There were several limitations in this study associated with the availability of information from the selected articles. First, there were challenges in differentiating between the reactivation and coinfection of viruses as some of authors interchangeably used the terms to describe an infection or did not provide accurate detection criteria used in study besides describing an infection as either reactivation or coinfection within the text or title of article. Second, demographic information of patients of our interest was not available in all studies, which limited the extent of comparisons between different virus groups. Some cohort studies, for example, did not provide the sex ratio of population or provided the sex ratio of the entire cohort including the patients with and without reactivations or coinfections but not the target of our interest. Out of 50 extracted articles, only 9 studies provided ethnicity of patients (not shown). Third, considering the longevity of viral IgG presence upon infection that could range from several years to lifelong time upon infection [99,100,101,102], diagnostic approach with IgG detection alone in some of the studies in review may had overestimated the occurrences of viral reactivation.

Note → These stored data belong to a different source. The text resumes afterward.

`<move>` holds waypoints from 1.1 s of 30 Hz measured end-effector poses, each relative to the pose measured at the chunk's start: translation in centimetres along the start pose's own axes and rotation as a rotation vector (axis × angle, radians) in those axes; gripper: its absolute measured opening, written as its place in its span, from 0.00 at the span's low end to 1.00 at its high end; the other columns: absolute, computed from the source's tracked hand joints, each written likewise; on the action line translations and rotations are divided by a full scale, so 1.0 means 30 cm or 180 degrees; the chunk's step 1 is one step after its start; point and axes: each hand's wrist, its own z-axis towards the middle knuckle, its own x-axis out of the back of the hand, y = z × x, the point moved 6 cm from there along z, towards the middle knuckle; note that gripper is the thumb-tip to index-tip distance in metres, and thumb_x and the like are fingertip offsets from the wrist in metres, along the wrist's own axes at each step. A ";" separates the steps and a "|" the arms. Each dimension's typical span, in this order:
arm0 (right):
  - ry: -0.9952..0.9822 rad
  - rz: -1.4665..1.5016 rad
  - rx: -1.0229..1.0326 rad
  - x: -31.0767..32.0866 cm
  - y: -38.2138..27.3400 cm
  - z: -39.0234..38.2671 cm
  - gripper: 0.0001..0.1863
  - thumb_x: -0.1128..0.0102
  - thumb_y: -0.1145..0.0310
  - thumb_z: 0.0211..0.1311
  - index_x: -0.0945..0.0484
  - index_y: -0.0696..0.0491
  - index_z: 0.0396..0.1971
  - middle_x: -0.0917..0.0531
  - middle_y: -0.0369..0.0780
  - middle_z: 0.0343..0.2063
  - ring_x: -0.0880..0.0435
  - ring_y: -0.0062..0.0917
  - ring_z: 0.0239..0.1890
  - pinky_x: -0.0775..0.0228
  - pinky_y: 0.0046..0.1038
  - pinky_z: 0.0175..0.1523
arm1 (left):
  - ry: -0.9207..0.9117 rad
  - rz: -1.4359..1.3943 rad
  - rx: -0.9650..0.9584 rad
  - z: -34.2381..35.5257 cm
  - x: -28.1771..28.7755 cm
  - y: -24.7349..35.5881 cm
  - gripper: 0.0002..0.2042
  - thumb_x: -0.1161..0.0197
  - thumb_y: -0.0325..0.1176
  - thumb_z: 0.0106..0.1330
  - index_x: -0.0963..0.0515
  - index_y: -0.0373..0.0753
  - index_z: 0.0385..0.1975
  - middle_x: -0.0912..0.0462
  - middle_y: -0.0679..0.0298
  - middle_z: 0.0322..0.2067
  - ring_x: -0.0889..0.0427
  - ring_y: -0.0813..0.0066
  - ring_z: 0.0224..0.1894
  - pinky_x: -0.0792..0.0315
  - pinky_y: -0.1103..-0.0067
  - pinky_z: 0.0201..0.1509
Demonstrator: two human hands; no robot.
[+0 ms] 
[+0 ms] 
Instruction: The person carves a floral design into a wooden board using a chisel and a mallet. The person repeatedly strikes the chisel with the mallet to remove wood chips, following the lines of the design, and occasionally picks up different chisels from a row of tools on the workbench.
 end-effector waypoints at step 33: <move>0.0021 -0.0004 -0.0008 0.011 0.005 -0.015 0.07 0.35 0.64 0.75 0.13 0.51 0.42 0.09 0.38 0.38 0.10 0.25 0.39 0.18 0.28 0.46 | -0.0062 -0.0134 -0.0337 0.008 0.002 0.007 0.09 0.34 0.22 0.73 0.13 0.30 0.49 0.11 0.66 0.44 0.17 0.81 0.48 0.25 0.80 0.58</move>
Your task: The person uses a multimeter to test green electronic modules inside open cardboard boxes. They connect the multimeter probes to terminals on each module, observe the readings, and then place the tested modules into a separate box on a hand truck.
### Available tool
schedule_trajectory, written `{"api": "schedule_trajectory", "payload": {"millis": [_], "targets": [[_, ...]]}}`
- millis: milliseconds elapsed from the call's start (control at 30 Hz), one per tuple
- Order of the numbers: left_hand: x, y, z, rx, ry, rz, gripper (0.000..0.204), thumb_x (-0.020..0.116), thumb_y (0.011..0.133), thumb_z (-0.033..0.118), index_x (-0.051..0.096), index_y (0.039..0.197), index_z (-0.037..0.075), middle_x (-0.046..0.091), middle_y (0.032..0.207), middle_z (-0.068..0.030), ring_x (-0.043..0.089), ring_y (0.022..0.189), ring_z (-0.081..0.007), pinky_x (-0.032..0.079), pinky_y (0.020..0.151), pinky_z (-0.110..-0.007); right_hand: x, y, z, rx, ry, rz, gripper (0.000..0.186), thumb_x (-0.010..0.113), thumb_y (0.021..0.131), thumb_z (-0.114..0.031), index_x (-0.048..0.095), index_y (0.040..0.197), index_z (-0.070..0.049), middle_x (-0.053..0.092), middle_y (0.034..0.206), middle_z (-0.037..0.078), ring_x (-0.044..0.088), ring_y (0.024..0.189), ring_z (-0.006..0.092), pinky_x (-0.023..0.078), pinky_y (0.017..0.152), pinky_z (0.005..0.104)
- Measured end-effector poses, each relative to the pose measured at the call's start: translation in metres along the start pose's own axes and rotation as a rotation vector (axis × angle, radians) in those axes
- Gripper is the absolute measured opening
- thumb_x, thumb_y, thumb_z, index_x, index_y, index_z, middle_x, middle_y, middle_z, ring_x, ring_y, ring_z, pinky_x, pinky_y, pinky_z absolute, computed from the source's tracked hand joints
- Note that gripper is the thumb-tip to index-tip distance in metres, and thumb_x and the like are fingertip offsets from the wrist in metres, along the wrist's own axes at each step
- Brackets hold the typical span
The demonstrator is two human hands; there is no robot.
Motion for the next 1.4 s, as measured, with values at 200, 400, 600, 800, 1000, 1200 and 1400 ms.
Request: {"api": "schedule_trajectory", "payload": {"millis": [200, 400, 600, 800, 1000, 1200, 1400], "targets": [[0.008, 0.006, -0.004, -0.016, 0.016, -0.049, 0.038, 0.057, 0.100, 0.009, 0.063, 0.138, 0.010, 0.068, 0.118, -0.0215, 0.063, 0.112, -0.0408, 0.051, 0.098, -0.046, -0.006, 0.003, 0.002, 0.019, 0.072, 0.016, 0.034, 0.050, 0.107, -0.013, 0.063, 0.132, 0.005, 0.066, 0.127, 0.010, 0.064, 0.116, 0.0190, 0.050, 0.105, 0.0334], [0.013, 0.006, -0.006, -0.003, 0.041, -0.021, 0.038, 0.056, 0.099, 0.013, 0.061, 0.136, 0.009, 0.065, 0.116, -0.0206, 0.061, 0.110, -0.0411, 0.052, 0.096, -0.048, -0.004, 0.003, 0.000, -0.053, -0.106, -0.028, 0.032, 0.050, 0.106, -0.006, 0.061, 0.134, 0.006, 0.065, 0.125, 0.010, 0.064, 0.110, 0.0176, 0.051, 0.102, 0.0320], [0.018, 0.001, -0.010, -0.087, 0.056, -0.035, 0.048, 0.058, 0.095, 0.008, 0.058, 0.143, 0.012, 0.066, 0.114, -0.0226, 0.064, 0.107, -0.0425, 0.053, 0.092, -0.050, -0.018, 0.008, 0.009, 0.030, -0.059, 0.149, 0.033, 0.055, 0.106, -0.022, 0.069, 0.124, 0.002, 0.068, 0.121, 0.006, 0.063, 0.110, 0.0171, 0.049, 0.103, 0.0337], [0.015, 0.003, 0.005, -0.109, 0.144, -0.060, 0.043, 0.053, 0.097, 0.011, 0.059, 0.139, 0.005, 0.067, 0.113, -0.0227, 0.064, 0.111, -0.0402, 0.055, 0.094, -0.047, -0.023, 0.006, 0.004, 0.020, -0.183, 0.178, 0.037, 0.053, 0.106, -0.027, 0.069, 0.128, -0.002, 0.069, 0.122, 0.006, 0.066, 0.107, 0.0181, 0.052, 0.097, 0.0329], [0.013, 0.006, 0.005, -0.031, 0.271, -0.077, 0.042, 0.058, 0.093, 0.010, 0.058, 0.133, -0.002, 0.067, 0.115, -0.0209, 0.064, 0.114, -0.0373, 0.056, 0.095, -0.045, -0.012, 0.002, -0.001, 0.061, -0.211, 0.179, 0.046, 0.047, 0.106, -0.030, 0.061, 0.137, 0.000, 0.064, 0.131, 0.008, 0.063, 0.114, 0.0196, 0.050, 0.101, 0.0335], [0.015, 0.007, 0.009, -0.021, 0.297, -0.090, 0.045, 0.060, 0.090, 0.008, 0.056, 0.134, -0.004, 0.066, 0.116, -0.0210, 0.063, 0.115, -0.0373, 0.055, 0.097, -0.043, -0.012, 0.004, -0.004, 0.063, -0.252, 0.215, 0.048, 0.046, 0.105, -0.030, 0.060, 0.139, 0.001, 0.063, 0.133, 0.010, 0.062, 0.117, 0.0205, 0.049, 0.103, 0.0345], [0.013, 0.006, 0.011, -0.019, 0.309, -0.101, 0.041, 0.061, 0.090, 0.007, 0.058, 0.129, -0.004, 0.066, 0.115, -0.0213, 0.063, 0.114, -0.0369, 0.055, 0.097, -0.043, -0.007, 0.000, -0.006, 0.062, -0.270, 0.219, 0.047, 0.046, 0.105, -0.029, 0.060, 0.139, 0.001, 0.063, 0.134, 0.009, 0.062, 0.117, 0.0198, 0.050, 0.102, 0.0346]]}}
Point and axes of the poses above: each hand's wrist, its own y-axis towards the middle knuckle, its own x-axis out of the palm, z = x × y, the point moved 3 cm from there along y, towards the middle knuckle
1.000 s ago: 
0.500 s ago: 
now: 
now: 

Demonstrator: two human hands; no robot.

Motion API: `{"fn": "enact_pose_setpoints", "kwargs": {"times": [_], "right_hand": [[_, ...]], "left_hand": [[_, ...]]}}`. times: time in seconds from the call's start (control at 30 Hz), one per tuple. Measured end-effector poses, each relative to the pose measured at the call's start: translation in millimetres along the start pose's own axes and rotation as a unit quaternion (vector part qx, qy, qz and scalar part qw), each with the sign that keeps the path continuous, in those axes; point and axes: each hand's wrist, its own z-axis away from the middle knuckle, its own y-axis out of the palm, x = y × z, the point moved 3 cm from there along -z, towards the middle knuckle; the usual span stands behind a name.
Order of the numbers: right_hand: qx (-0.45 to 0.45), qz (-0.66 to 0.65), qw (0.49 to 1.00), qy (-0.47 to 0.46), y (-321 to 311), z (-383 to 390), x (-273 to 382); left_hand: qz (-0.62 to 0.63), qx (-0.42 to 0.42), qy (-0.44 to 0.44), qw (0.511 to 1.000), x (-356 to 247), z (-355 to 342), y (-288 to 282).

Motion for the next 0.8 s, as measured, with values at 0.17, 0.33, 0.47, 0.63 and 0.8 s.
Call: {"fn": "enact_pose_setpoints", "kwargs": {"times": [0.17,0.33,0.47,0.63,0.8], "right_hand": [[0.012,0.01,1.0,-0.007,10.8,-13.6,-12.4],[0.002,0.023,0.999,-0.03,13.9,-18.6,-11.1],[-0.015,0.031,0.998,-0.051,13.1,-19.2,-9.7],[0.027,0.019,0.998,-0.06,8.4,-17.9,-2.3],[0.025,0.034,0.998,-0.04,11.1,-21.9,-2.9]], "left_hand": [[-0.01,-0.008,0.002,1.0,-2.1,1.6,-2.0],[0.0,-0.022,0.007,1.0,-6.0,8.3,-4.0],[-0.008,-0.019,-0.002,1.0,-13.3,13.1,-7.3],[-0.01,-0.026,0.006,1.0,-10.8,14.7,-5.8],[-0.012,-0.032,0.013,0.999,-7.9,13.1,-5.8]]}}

Lastly, reference ranges for laboratory findings either varied by studies or were not available, although the thresholds for high, normal, and low levels of each biomarker overlapped.

Conclusion

The study showed that patients were reported to have risk factors of severe COVID-19 including cardiovascular disease, diabetes, and immunosuppression as comorbidities, as well as additionally disease aggravating conditions including acute kidney injury as complication, lymphopenia and elevated D-dimer and CRP levels from laboratory testing, and steroids and antivirals for treatment [103,104,105,106,107]. Further, EBV, HHV-1, and CMV were most frequently observed within the reactivation cohort, IAV and EBV within the coinfection cohort, and EBV within the indistinguishable infection cohort. However, it is important to note that our study did not attempt to imply an increased risk of infection among individuals with latent viruses. Through this systematic review, we aimed to collect and summarize the available evidence to fulfill the literature gap on the clinical outcomes and potential risk factors of both reactivations and coinfections. Further, our review highlights a significant need for standardizing the detection criteria for reactivation and coinfection, especially within the context of comparing cases across different study sites. With the complex immune pathways triggered by SARS-CoV-2 exposing the patients to develop more adverse outcomes from other concurrent or latent infections, it is imperative that more scientific evidence become available for more efficient treatment and diagnostic measures.